* _Exercise objective_: Leave the images aside and output every entry exactly.

* _Supplied records_:
# # # # # # #

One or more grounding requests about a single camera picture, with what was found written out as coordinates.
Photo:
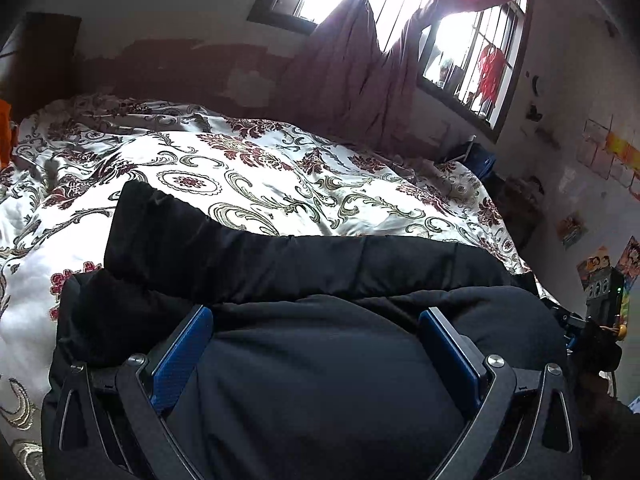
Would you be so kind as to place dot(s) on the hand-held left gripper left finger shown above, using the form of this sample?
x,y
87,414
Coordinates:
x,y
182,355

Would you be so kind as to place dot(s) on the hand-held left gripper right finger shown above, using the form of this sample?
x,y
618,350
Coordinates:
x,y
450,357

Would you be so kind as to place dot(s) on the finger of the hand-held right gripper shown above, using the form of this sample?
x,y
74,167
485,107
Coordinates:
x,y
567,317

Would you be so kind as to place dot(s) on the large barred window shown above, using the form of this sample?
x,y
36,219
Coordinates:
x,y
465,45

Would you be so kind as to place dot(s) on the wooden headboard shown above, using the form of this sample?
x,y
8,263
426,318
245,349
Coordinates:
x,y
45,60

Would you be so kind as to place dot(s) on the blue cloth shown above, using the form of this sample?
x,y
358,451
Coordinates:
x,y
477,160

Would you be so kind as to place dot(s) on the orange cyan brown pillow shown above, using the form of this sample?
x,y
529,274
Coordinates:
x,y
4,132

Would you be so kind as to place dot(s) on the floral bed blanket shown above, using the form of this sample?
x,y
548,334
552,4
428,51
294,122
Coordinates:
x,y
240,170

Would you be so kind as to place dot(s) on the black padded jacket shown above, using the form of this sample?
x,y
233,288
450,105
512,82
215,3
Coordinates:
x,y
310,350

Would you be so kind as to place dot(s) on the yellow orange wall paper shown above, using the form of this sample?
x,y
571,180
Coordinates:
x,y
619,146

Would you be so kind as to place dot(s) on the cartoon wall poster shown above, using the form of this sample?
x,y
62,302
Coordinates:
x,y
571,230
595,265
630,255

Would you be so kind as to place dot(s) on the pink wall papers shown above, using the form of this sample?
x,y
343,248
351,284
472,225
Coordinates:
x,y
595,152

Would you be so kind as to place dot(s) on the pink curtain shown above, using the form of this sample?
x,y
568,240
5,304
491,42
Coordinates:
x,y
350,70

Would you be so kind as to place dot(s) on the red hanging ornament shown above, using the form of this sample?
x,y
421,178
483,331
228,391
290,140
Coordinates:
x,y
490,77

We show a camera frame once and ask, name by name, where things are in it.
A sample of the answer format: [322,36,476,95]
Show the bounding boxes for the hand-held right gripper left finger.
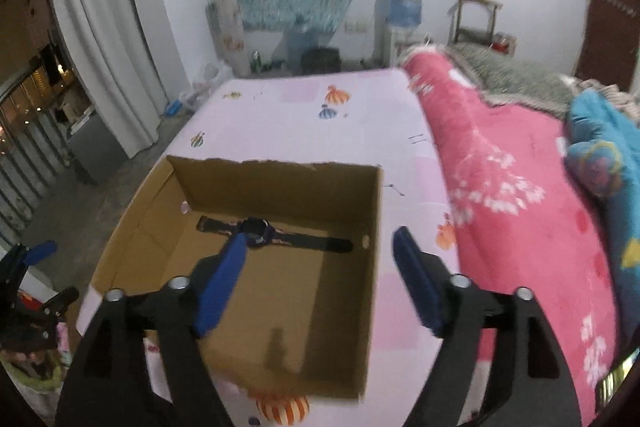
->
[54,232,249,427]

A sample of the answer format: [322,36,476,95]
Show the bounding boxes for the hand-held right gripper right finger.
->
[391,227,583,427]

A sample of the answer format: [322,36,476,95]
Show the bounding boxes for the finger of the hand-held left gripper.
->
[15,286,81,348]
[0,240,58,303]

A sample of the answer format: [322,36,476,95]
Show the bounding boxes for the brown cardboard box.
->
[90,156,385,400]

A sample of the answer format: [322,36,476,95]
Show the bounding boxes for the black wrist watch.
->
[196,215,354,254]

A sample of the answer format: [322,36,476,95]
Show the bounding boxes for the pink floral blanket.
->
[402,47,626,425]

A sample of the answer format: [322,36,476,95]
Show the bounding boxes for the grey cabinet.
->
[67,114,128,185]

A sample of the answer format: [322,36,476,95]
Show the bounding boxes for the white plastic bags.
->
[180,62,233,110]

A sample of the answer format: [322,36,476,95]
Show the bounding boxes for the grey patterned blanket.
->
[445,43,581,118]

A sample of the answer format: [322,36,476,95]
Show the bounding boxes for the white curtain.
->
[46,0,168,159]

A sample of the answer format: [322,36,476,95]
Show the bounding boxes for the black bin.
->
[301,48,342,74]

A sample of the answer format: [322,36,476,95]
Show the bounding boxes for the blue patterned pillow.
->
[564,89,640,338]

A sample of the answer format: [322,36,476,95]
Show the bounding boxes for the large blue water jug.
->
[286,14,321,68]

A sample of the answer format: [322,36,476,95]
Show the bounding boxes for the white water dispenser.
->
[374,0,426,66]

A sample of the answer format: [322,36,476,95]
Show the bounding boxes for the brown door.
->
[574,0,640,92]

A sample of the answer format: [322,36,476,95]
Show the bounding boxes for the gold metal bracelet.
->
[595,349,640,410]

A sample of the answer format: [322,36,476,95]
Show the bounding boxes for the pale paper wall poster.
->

# # # # # # #

* _Answer to this task_:
One or more grounding requests about a single camera picture, with what was found written out as coordinates.
Photo:
Would you be so kind as to place dot(s) on the hand-held left gripper left finger shown above, using the form of this sample?
x,y
87,414
Coordinates:
x,y
182,355

Would you be so kind as to place dot(s) on the hand-held left gripper right finger shown above, using the form of this sample?
x,y
618,350
Coordinates:
x,y
450,357

Would you be so kind as to place dot(s) on the finger of the hand-held right gripper shown above, using the form of this sample?
x,y
74,167
485,107
Coordinates:
x,y
567,317

Would you be so kind as to place dot(s) on the large barred window shown above, using the form of this sample?
x,y
36,219
Coordinates:
x,y
465,45

Would you be so kind as to place dot(s) on the wooden headboard shown above, using the form of this sample?
x,y
8,263
426,318
245,349
Coordinates:
x,y
45,60

Would you be so kind as to place dot(s) on the blue cloth shown above, using the form of this sample?
x,y
358,451
Coordinates:
x,y
477,160

Would you be so kind as to place dot(s) on the orange cyan brown pillow shown above, using the form of this sample?
x,y
529,274
Coordinates:
x,y
4,132

Would you be so kind as to place dot(s) on the floral bed blanket shown above, using the form of this sample?
x,y
548,334
552,4
428,51
294,122
Coordinates:
x,y
240,170

Would you be so kind as to place dot(s) on the black padded jacket shown above, using the form of this sample?
x,y
233,288
450,105
512,82
215,3
Coordinates:
x,y
310,350

Would you be so kind as to place dot(s) on the yellow orange wall paper shown above, using the form of this sample?
x,y
571,180
Coordinates:
x,y
619,146

Would you be so kind as to place dot(s) on the cartoon wall poster shown above, using the form of this sample?
x,y
62,302
Coordinates:
x,y
571,230
595,265
630,255

Would you be so kind as to place dot(s) on the pink wall papers shown above, using the form of this sample?
x,y
343,248
351,284
472,225
Coordinates:
x,y
595,152

Would you be so kind as to place dot(s) on the pink curtain shown above, using the form of this sample?
x,y
568,240
5,304
491,42
Coordinates:
x,y
350,70

Would you be so kind as to place dot(s) on the red hanging ornament shown above, using the form of this sample?
x,y
421,178
483,331
228,391
290,140
Coordinates:
x,y
490,77

We show a camera frame once and ask, name by name, where things are in it.
A sample of the answer format: [322,36,476,95]
Show the bounding boxes for the hand-held right gripper left finger.
->
[54,232,249,427]

A sample of the answer format: [322,36,476,95]
Show the bounding boxes for the hand-held right gripper right finger.
->
[391,227,583,427]

A sample of the answer format: [322,36,476,95]
Show the bounding boxes for the finger of the hand-held left gripper.
->
[15,286,81,348]
[0,240,58,303]

A sample of the answer format: [322,36,476,95]
Show the bounding boxes for the brown cardboard box.
->
[90,156,385,400]

A sample of the answer format: [322,36,476,95]
Show the bounding boxes for the black wrist watch.
->
[196,215,354,254]

A sample of the answer format: [322,36,476,95]
Show the bounding boxes for the pink floral blanket.
->
[402,47,626,425]

A sample of the answer format: [322,36,476,95]
Show the bounding boxes for the grey cabinet.
->
[67,114,128,185]

A sample of the answer format: [322,36,476,95]
Show the bounding boxes for the white plastic bags.
->
[180,62,233,110]

A sample of the answer format: [322,36,476,95]
Show the bounding boxes for the grey patterned blanket.
->
[445,43,581,118]

A sample of the answer format: [322,36,476,95]
Show the bounding boxes for the white curtain.
->
[46,0,168,159]

A sample of the answer format: [322,36,476,95]
Show the bounding boxes for the black bin.
->
[301,48,342,74]

A sample of the answer format: [322,36,476,95]
Show the bounding boxes for the blue patterned pillow.
->
[564,89,640,338]

A sample of the answer format: [322,36,476,95]
Show the bounding boxes for the large blue water jug.
->
[286,14,321,68]

A sample of the answer format: [322,36,476,95]
Show the bounding boxes for the white water dispenser.
->
[374,0,426,66]

A sample of the answer format: [322,36,476,95]
Show the bounding boxes for the brown door.
->
[574,0,640,92]

A sample of the answer format: [322,36,476,95]
Show the bounding boxes for the gold metal bracelet.
->
[595,349,640,410]

A sample of the answer format: [322,36,476,95]
Show the bounding boxes for the pale paper wall poster.
->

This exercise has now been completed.